Typical HPAM viscosity curve (Skauge et al. 2016)

Xanthan produces better rheological properties and shear resistance in comparison to HPAM in high-salinity environment. At room temperature, Xanthan reacts in a non-Newtonian manner showing a shear thinning behavior with the increase in shear rate. The presence of salts causes negative molecules to wrap around the main chain forming a rigid rod structure; the rigid structure obtains Xanthan resistance to mechanical and shear degradation (Xu et al. 2013).

Schizophyllan viscosity drops down when shear rate increases, demonstrating a typical shear thinning profile both in laboratory and porous medium. Figure 8 from Leonhardt et al. (2014) illustrates the behavior of Schizophyllan in different concentrations measured in a rotational rheometer at temperature of 54 °C, conforming the expected shear thinning behavior.

Fig. 8

Viscosity versus shear rate of Schizophyllan (from Leonhardt et al. 2014)

Polymer modeling

Polymer rheology has been extensively studied to explain the non-Newtonian polymer behavior at different flow conditions.

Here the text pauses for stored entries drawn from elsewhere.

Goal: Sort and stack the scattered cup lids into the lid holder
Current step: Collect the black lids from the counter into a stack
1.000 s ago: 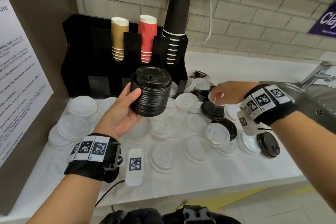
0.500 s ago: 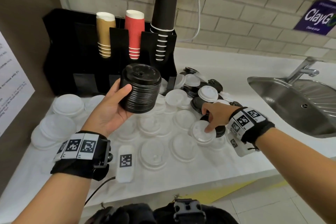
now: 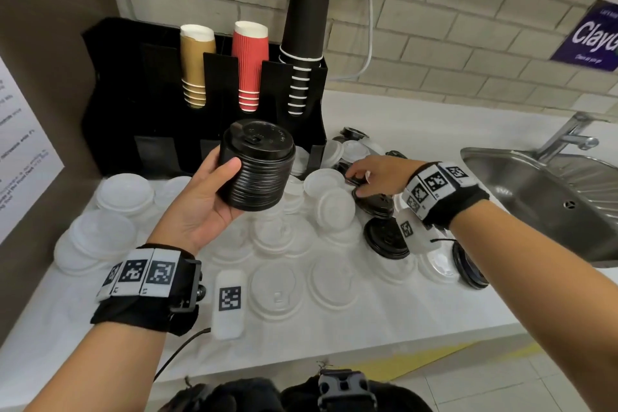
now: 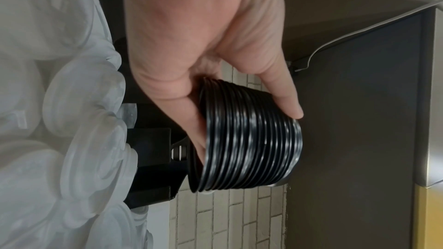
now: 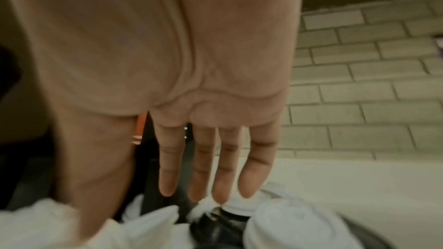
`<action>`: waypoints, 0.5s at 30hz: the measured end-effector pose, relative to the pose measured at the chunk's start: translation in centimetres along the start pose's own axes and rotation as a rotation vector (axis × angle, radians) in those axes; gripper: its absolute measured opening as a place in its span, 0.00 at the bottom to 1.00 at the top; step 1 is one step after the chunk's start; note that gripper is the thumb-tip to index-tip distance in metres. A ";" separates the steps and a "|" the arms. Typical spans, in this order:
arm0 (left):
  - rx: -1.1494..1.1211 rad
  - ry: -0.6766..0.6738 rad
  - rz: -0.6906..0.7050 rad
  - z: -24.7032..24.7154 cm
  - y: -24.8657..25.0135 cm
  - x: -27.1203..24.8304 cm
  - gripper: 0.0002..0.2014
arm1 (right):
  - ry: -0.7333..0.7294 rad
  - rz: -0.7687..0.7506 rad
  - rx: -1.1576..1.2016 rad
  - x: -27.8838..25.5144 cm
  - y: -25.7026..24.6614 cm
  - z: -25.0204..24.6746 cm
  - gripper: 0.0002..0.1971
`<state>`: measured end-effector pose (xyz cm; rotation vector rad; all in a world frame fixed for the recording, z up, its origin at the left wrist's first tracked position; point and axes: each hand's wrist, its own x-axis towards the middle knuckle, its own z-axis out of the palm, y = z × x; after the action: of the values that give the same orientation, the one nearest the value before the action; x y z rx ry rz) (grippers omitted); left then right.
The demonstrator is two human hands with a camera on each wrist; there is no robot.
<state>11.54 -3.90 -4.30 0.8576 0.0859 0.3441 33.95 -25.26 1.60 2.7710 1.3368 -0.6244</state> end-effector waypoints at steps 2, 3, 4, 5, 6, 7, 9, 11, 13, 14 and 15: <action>-0.016 0.000 -0.006 0.1 -0.1 0.0 0.24 | -0.100 0.054 -0.216 0.8 0.5 0.1 0.40; -0.025 -0.001 -0.010 0.2 -0.2 0.0 0.22 | -0.145 0.075 -0.351 1.2 0.6 0.3 0.45; -0.030 -0.004 -0.015 0.3 -0.3 0.0 0.22 | -0.175 0.084 -0.461 1.6 0.6 0.7 0.48; -0.030 -0.011 -0.019 0.4 -0.3 0.0 0.23 | -0.194 0.084 -0.530 1.9 0.5 1.0 0.49; -0.026 -0.018 -0.019 0.5 -0.4 0.0 0.27 | -0.206 0.076 -0.562 2.2 0.6 1.4 0.49; -0.019 -0.024 -0.015 0.5 -0.4 0.0 0.32 | -0.209 0.064 -0.576 2.5 0.6 1.7 0.49; -0.013 -0.032 -0.010 0.6 -0.5 0.0 0.36 | -0.180 0.039 -0.568 2.6 1.0 2.0 0.47; -0.023 -0.037 -0.012 0.6 -0.5 -0.1 0.36 | -0.115 0.019 -0.483 2.5 1.4 1.8 0.43; -0.027 -0.033 -0.015 0.7 -0.6 -0.1 0.37 | -0.090 0.011 -0.406 2.4 1.7 1.3 0.44; -0.026 -0.028 -0.015 0.8 -0.6 0.0 0.39 | -0.108 0.013 -0.420 2.3 1.8 1.2 0.48; -0.021 -0.024 -0.015 0.9 -0.7 0.0 0.40 | -0.139 0.025 -0.473 2.2 1.8 1.1 0.52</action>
<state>11.89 -4.94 -4.24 0.8400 0.0662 0.3200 36.14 -24.89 -0.52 2.3190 1.2277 -0.4211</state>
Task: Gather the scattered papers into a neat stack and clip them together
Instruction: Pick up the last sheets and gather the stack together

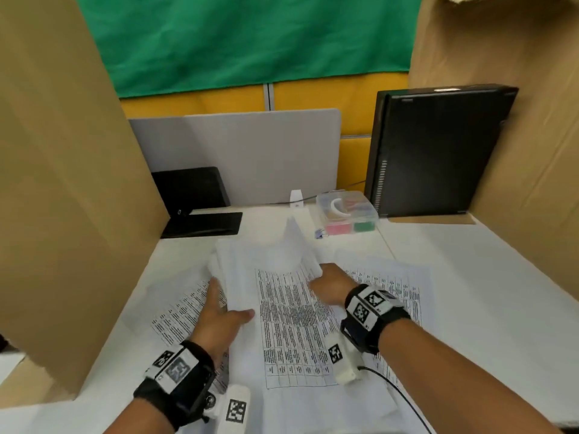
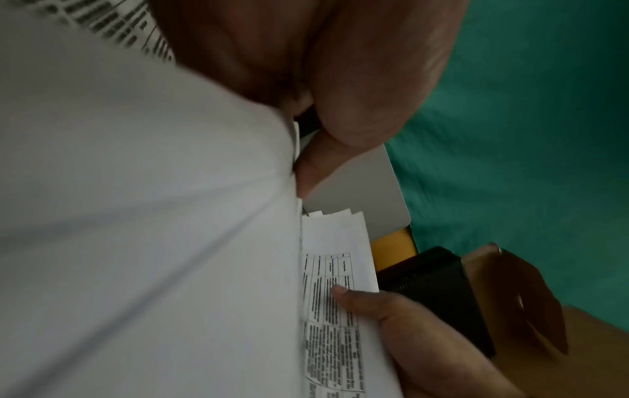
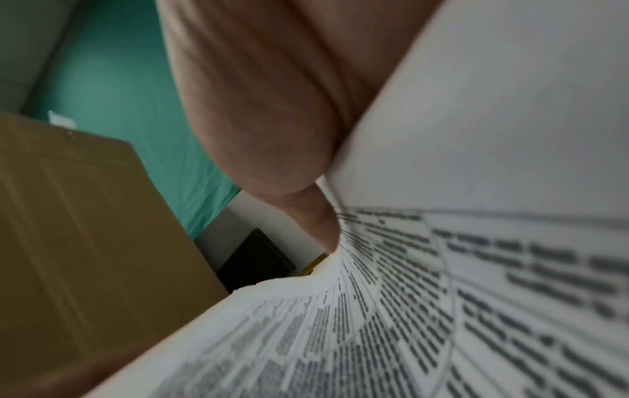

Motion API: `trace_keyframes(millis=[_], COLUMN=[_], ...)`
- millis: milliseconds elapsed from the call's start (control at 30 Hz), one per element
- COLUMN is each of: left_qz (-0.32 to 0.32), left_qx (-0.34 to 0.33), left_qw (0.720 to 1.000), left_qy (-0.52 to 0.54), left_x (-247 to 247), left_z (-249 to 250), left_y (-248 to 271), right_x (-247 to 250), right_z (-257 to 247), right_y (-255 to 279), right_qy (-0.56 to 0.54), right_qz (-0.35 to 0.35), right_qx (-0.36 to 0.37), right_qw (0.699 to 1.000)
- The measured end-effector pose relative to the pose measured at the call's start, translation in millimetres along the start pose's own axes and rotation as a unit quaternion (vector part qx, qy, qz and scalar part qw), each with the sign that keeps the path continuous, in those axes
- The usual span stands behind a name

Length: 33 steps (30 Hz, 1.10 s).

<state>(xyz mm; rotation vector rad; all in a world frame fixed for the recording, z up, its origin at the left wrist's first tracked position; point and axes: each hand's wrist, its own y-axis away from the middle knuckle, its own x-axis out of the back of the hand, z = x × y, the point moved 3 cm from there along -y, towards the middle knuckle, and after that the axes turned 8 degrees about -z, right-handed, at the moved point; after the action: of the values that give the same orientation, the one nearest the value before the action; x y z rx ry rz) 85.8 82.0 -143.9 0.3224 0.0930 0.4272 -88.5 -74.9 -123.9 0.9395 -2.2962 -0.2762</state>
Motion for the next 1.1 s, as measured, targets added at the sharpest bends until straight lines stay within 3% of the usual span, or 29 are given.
trace_keyframes(millis=[100,167,267,367,467,633,800,967,1100], left_qz=[-0.050,-0.085,-0.099,-0.149,-0.195,-0.122,-0.048,0.048,0.013], left_qx=[0.070,0.072,-0.012,-0.091,-0.159,-0.226,-0.304,-0.352,-0.320], left_qw=[0.996,0.994,0.995,0.984,0.966,0.963,0.949,0.933,0.947], left_qy=[0.032,0.007,-0.024,0.031,0.065,0.076,0.069,0.060,0.010], left_x=[-1.4,-6.2,-6.1,-0.4,1.7,-4.1,-18.9,-10.5,-20.9], left_z=[-8.3,-3.2,23.5,57.6,89.9,119.9,136.5,133.7,129.0], left_y=[-0.3,4.0,11.3,23.8,35.1,29.7,32.4,21.9,16.6], right_x=[9.9,17.8,37.5,59.4,80.5,107.6,113.9,108.3,105.0], right_z=[6.3,4.8,1.0,-8.3,-32.0,-75.8,-90.8,-64.2,-55.4], right_y=[5.4,14.7,31.8,58.6,89.3,123.0,133.1,119.9,112.3], right_qy=[-0.101,-0.143,-0.189,-0.311,-0.325,-0.293,-0.275,-0.309,-0.332], right_qz=[0.022,0.029,0.030,-0.049,-0.093,-0.015,0.068,0.102,0.117], right_qx=[0.021,0.050,0.087,0.147,0.228,0.335,0.380,0.331,0.290], right_qw=[0.994,0.988,0.978,0.937,0.913,0.896,0.881,0.886,0.890])
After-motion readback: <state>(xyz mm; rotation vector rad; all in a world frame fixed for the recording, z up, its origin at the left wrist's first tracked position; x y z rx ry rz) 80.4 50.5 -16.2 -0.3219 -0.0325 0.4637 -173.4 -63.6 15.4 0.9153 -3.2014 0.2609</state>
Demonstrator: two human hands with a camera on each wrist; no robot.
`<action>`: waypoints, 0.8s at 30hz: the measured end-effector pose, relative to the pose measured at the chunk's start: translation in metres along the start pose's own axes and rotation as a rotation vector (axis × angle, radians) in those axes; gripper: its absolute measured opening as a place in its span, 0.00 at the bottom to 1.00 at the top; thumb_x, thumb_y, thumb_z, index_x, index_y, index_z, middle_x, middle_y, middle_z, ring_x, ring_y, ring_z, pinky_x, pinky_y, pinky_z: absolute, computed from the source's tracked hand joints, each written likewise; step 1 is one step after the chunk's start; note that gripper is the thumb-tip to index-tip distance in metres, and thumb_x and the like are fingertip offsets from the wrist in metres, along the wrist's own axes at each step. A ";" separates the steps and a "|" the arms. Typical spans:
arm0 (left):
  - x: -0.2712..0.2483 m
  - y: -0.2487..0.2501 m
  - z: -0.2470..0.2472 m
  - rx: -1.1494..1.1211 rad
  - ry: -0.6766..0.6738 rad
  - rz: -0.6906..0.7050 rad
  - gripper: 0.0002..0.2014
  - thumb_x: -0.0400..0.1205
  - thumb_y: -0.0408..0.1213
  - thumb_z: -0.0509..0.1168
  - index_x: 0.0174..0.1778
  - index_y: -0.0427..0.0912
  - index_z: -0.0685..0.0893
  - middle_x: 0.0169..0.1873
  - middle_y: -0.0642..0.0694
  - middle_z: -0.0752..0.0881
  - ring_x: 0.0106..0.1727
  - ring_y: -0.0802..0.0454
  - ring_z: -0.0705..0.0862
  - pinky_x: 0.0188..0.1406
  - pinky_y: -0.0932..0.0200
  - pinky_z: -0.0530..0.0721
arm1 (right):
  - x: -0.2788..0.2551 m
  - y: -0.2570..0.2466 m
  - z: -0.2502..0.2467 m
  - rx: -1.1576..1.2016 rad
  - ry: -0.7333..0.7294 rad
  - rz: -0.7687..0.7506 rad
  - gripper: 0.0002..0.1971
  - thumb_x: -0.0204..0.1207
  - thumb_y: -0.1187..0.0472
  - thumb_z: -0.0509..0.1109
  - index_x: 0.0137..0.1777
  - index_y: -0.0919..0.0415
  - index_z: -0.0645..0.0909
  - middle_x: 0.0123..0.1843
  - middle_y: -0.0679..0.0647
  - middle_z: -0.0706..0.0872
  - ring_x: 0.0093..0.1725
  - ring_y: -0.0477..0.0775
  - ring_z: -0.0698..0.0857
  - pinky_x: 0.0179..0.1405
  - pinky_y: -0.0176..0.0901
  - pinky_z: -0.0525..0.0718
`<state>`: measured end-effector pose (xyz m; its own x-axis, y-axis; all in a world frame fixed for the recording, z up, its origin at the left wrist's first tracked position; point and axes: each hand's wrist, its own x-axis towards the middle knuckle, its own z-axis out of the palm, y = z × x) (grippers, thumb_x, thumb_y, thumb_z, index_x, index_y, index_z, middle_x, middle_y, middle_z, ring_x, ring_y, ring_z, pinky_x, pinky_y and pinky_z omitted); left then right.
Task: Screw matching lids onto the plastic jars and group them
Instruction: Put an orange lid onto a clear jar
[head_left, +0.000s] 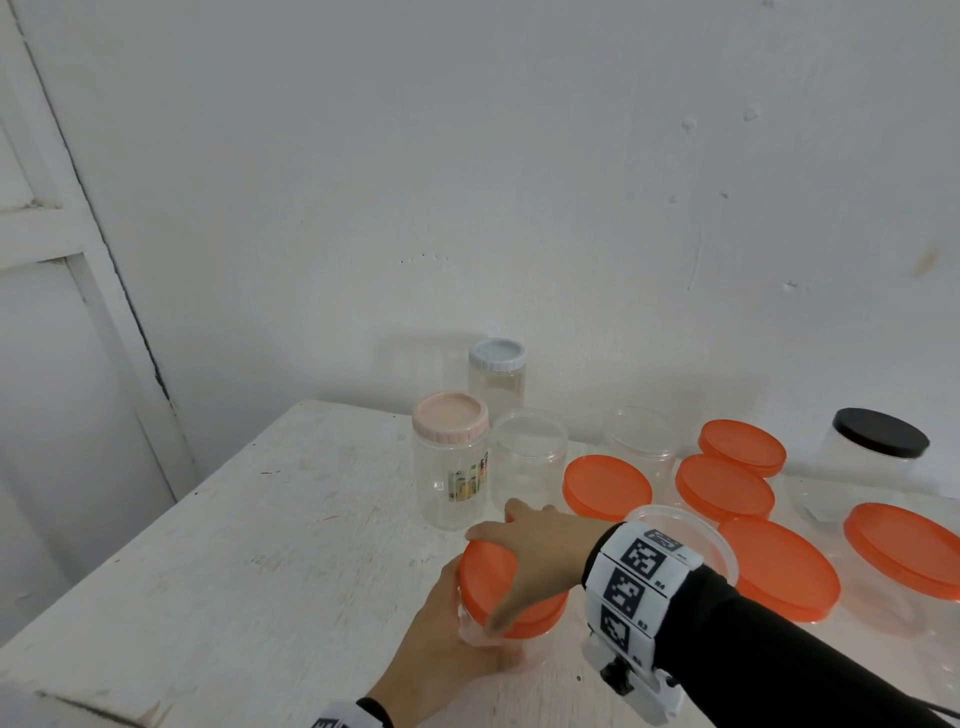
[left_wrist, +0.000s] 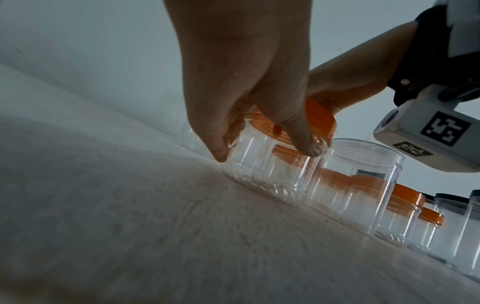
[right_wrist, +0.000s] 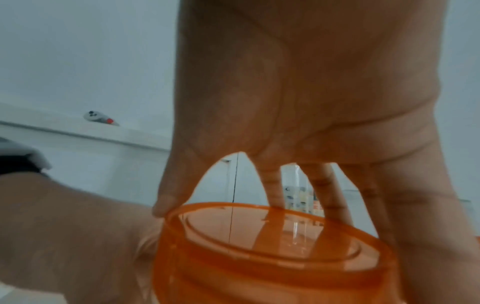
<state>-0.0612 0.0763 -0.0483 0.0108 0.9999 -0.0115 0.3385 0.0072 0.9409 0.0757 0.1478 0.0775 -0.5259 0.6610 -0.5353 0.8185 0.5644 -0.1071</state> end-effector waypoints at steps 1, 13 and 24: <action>-0.001 0.000 0.000 -0.006 -0.004 -0.001 0.45 0.56 0.55 0.84 0.56 0.92 0.61 0.57 0.79 0.78 0.60 0.79 0.77 0.50 0.83 0.76 | 0.000 -0.002 0.001 0.039 0.036 0.007 0.50 0.62 0.27 0.73 0.81 0.35 0.51 0.78 0.52 0.60 0.76 0.64 0.65 0.68 0.66 0.73; 0.006 0.013 0.004 0.022 -0.004 -0.174 0.57 0.62 0.38 0.84 0.81 0.51 0.54 0.77 0.49 0.67 0.76 0.52 0.69 0.77 0.50 0.71 | 0.001 -0.002 -0.002 -0.003 0.000 -0.053 0.47 0.65 0.37 0.77 0.80 0.29 0.52 0.79 0.48 0.58 0.76 0.62 0.60 0.68 0.68 0.72; 0.006 0.002 0.002 -0.071 -0.023 -0.155 0.52 0.59 0.42 0.85 0.68 0.64 0.55 0.59 0.70 0.69 0.62 0.62 0.74 0.62 0.64 0.75 | -0.001 -0.002 -0.005 0.022 -0.004 -0.040 0.53 0.64 0.36 0.78 0.81 0.29 0.43 0.83 0.47 0.52 0.80 0.62 0.59 0.71 0.68 0.69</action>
<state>-0.0582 0.0826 -0.0471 -0.0144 0.9861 -0.1654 0.2702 0.1631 0.9489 0.0735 0.1482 0.0824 -0.5576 0.6357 -0.5338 0.8015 0.5796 -0.1471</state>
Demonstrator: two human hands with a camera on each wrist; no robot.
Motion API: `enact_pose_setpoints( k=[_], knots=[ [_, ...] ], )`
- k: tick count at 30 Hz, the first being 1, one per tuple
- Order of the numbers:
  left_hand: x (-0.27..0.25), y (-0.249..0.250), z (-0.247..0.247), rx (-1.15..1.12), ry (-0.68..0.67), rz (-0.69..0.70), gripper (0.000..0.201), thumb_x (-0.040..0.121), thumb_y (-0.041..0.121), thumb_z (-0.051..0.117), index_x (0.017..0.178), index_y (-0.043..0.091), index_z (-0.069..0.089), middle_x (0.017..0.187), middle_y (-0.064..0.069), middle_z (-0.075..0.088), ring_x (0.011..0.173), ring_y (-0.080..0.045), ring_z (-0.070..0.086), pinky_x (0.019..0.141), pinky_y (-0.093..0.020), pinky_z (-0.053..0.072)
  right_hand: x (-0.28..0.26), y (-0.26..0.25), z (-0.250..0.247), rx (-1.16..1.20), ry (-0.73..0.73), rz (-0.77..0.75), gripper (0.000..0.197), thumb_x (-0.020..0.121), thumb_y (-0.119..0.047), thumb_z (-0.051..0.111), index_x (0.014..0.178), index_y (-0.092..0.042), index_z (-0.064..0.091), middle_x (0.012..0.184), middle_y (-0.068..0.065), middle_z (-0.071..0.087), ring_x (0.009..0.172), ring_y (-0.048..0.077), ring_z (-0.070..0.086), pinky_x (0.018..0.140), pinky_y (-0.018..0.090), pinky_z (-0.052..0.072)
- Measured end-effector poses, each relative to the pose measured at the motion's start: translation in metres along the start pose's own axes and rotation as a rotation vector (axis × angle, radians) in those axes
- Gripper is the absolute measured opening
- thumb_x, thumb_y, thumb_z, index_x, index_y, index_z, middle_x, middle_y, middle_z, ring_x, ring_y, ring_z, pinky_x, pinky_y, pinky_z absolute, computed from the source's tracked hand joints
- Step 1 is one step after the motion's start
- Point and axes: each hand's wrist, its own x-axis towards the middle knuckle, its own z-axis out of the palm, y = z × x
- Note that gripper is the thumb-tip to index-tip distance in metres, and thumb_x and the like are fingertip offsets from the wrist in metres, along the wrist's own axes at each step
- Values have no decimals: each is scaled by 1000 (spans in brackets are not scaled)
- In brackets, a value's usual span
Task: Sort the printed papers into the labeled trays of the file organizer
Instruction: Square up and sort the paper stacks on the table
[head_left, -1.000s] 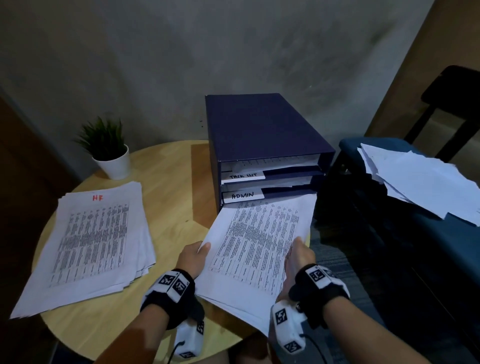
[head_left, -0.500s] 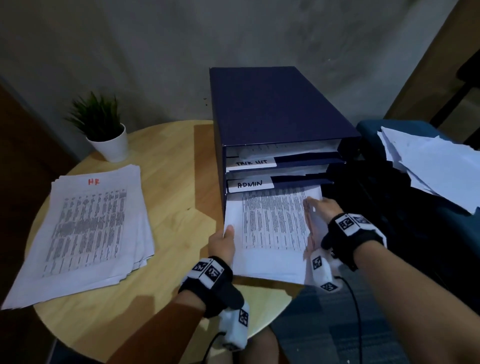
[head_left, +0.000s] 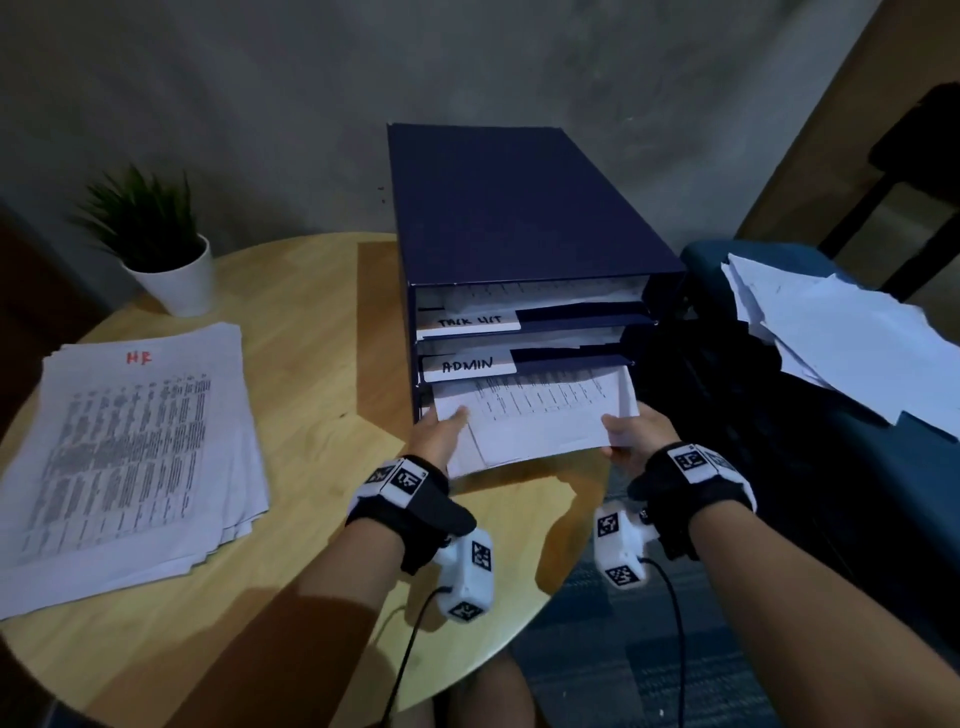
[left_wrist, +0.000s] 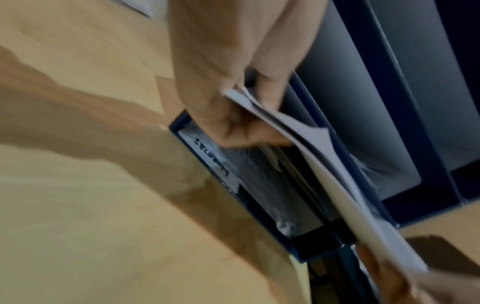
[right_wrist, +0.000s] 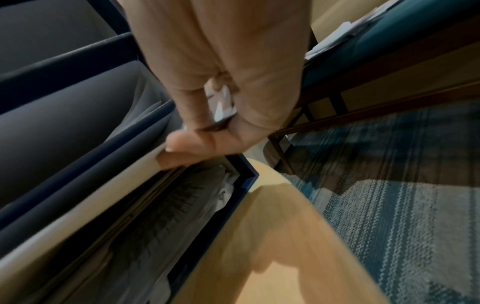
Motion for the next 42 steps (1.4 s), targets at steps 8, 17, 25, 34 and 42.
enact_pose_setpoints(
  k=[8,17,25,34,42],
  knots=[
    [-16,-3,-9,-97,-228,-13,14,96,4,47,88,8,57,86,-4,69,71,-10,66,51,-14,51,13,-8,33,58,58,-61,10,94,1,47,91,-8,45,74,6,44,63,16,46,35,14,47],
    [-10,9,-9,-324,-278,19,34,100,14,43,129,-4,45,109,-18,66,92,-21,65,81,-24,56,26,-16,52,351,59,-180,36,92,9,44,117,-16,37,82,7,47,70,19,53,53,18,56],
    [5,24,9,-280,-173,54,44,101,6,38,140,-8,24,135,-20,47,123,-31,54,93,-33,47,23,5,73,192,195,-359,23,81,7,58,77,-15,54,72,0,52,84,24,53,88,33,44],
    [2,20,1,79,-208,126,27,101,10,37,125,1,46,125,-12,54,105,-23,63,75,-25,48,-2,15,82,-797,20,-503,42,95,-14,50,136,-5,46,140,17,46,129,33,43,109,35,33],
    [1,2,-103,354,166,160,29,96,1,38,90,6,66,80,-10,66,62,-17,53,50,-20,43,-46,55,120,-969,16,-695,36,94,-12,49,130,-14,54,151,4,31,142,23,24,120,39,18]
  ],
)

Several models such as Carreau, Viscoelastic, Ellis, and Power law are developed and modified to explain different phenomenas, namely shear thinning, shear thickening, and viscoelastic behavior, giving an idea of the polymer general performance under variable shear rate. In this part, different bulk and in situ viscosity models are explained and compared from previous researches.

Carreau model

Developed by Carreau et al. (1968), Carreau model represents a reference point for polymers that exhibit shear thinning behavior in low, intermediate, and high shear rates. Carreau equation is the following:

$$ \mu_{p} = \mu_{\infty } + \left( {\mu_{0} - \mu_{\infty } } \right)\left[ {1 + \left( {\lambda \dot{\gamma }} \right)^{2} } \right]^{(n - 1/2)} $$

(1)

where \( \mu_{p} \) is the viscosity at any shear rate \( \dot{\gamma } \), \( \mu_{\infty } \) is infinite viscosity in which the polymer reaches solvent viscosity and known as the Newtonian lower plateau for shear thinning polymers, \( \mu_{0} \) is zero shear rate viscosity and known as the upper Newtonian plateau for shear thinning polymers, \( \lambda \) is the maximum relaxation time or time constant, and \( n \) is the power law constant.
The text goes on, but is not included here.